= Salankayana dynasty =

Dynasty of ancient India

The Salankayana (IAST: Śālaṅkāyana) dynasty of ancient India ruled a part of Andhra region in India from 300 to 440 CE. Their territory was located between the Godavari and the Krishna rivers. Their capital was located at Vengi, modern Pedavegi near Eluru in West Godavari district of Andhra Pradesh.

== Territory ==

The find spots of the dynasty's inscriptions suggest that it ruled in and around the doab lying between the Krishna and the Godavari rivers in Āndhra-deśa. Nine of the ten extant Śālaṅkāyana inscriptions were issued from Vengi-pura (modern Pedavegi or Peddavegi). The only exception is the Penugonda inscription, which was issued from Vijaya-jayapura, possibly a place of pilgrimage.

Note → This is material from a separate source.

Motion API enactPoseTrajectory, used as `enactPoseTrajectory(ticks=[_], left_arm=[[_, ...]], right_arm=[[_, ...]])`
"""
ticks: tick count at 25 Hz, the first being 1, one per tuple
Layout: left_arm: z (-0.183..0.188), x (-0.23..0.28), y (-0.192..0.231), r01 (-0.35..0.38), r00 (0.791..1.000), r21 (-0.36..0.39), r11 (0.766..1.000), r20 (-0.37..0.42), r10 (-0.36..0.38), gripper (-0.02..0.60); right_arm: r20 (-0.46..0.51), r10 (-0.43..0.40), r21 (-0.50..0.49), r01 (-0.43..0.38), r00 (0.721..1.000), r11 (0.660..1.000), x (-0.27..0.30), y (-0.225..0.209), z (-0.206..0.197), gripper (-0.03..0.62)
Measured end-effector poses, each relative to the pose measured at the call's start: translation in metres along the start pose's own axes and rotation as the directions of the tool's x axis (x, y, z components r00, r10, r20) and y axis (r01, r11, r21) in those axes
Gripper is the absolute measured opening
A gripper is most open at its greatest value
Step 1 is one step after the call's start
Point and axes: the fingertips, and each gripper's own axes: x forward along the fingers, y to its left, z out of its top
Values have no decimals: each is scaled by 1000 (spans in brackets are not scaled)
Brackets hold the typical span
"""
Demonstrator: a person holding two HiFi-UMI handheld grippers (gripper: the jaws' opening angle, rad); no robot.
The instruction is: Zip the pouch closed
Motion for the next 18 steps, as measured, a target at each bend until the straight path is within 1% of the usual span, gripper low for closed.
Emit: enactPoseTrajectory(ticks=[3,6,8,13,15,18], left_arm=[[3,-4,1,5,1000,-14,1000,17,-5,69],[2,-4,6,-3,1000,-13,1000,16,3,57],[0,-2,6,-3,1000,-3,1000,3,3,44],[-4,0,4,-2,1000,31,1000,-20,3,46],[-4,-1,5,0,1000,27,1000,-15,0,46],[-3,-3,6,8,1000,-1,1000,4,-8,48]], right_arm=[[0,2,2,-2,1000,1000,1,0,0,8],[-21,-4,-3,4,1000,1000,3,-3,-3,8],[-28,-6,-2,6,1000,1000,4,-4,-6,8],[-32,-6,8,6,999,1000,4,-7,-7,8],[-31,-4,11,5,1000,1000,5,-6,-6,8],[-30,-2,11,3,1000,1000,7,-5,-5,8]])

The find spots of the eight of the inscriptions are known: Kanteru (2), Kanukollu (2), Penugonda, Guntupalli, Pedavegi, and Kolleur lake. Another inscription records the grant of the Elūra village, which can be identified with modern Eluru. Yet another inscription records the grant of the Dhārikāṭūra village, whose identity remains unknown.

== Political history ==

The Ikṣvāku dynasty, whose last extant inscription is from c. 325 CE, ruled the Krishna-Godavari region in the early 4th century. Their successors, whose rule possibly overlapped with them, included the Śālaṅkāyanas (c. 300-450), the Br̥hatphalāyanas (c. 300-350), and the Ānanda-gotra kings (c. 300–400).

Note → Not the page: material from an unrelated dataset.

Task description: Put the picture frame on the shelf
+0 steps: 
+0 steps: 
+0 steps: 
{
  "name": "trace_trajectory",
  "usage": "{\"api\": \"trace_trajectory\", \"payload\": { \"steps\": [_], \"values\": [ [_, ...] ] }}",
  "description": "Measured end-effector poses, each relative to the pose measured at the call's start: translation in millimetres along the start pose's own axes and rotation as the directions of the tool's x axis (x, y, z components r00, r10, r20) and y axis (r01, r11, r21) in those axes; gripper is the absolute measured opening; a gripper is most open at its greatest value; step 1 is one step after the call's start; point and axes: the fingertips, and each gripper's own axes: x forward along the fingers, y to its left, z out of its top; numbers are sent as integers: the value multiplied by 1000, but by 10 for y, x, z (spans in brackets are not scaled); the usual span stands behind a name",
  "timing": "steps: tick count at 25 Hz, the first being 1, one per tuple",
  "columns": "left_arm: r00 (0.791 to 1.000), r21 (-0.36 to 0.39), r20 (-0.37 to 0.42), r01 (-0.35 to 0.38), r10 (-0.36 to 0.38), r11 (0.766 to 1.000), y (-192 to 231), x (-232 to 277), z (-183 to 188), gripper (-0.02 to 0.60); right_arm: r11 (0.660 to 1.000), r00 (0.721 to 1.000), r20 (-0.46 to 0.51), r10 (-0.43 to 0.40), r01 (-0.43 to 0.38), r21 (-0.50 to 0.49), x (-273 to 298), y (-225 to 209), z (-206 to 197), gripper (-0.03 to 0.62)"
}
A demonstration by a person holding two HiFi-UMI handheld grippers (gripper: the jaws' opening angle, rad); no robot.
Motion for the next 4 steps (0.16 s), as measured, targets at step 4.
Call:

The early Pallavas (c. 300-550), who ruled the area to the south of the Krishna River, show multiple similarities with the Śālaṅkāyanas, leading to speculation that the two dynasties may have been related to each other. For example, the seals of both the dynasties featured a bull, both had kings named Skanda-varman and Nandi-varman, both were associated with the Bharadvaja gotra (clan), and the inscriptions of both the dynasties show a language shift from Middle Indo-Aryan to Sanskrit. According to Sanskrit lexicons, the word "śālaṅkāyana" is an alternative name for Nandin, which suggests that the bull icon was connected to the dynasty's name.

Eight of the ten extant dynasty's inscriptions use the name of its gotra as an epithet for the king, describing the king as simply "Śālaṅkāyana". They mention the royal titles cittarathasāmi-pādānujjhāta, bappa-bhaṭṭāraka-pāda-bhatta. The Penugonda inscription mentions a king named Hatthi-vamma (Sanskrit "Hasti-varman"). This inscription does not mention the word Śālaṅkāyana, but epigraphist D.C. Sircar has identified it as a Śālaṅkāyana inscription.

According to the Allahabad Pillar inscription of Samudragupta, he captured and released several kings of Dakshiṇāpatha, including Hasti-varman of Vengi; this suggests that the Śālaṅkāyana king may have become a tributary to the Gupta king.

The Viṣṇukuṇḍins (c. 422-612) appear to have displaced the Śālaṅkāyanas around the mid-5th century. In the late 5th century, the Salankayanas were conquered by Madhava Varma II of the Vishnukundinas.

== Inscriptions ==

As of 2025, ten Śālaṅkāyana inscriptions have been discovered. Nine of these are copper-plate inscriptions which record land grants to Brahmins (brahmadeya) or to the god of a temple (deva-dāna). The only stone inscription, records lang grant to a Buddhist congregation (vihāra).

The earliest four inscriptions (c. 300-350/400 CE) are in a Middle Indo-Aryan (MIA) language, while the later inscriptions are in Sanskrit. The MIA inscriptions feature Sanskrit portions: Theo Damsteegt characterizes the language as Epigraphical Hybrid Sanskrit, while Richard Salomon describes the inscriptions as "bilingual (Prakrit and Sanskrit)".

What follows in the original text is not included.